EXERCISE
Starting at the line that contains "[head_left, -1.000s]", retype each line to the end of the listing below. Include both ends, but not the pictures.
+ + + +
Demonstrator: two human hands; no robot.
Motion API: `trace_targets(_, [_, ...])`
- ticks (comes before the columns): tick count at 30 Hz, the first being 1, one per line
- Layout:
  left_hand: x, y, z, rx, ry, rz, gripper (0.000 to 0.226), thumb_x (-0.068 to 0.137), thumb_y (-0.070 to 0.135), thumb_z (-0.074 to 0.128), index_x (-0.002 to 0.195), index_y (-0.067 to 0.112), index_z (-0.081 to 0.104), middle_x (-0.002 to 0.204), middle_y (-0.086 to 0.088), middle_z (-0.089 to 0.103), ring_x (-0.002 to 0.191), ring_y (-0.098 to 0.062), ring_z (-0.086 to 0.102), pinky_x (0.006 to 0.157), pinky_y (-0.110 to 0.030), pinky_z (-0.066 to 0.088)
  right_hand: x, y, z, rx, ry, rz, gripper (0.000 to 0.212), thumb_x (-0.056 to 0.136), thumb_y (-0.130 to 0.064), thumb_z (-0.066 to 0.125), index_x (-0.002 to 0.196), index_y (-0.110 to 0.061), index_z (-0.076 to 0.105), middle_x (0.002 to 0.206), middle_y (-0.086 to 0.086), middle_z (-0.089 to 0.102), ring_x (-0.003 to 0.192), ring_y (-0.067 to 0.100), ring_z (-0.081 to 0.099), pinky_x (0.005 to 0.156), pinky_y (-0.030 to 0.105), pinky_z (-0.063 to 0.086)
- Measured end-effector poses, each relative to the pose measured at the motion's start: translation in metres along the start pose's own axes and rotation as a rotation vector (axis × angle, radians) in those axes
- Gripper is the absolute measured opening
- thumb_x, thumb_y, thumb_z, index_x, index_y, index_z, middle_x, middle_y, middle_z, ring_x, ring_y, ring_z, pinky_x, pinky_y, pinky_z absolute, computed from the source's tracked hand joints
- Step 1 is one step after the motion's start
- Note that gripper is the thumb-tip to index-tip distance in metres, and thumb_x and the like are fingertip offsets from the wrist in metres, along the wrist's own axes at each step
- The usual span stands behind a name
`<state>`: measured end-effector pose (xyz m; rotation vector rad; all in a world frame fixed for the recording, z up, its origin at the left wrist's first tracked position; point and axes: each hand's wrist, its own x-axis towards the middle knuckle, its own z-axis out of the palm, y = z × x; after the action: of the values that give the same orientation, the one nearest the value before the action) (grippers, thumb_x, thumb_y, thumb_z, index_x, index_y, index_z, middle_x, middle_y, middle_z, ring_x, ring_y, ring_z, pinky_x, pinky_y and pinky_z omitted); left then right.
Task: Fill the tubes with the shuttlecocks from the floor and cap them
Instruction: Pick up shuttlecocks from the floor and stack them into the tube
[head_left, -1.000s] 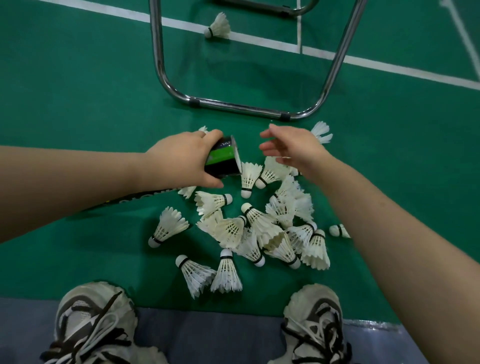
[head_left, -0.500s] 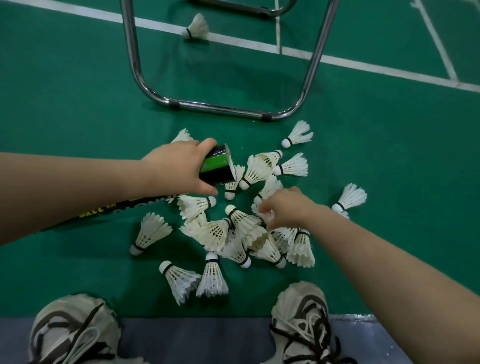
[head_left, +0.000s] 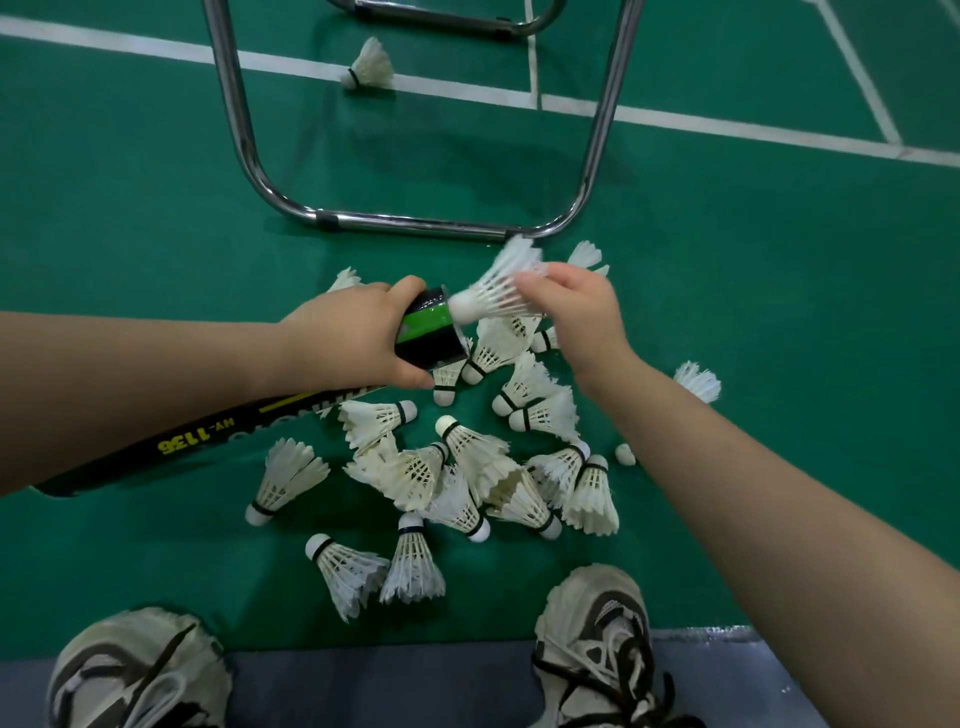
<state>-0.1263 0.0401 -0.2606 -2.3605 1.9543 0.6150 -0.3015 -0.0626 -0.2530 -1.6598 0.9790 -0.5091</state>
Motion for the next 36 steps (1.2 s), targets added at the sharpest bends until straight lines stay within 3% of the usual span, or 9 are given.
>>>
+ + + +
REPLY TO THE TASK
[head_left, -1.000s] 
[head_left, -0.500s] 
[head_left, +0.000s] 
<state>-0.1263 0.0401 -0.2606 -2.3605 1.9543 0.6150 -0.3015 -0.0626 -0.2530 -1.6598 0.9790 -0.5091</state>
Motion for the next 36 steps (1.2 s), targets added at the sharpest bends until straight lines stay within 3% of the usual span, or 9 are given.
>>>

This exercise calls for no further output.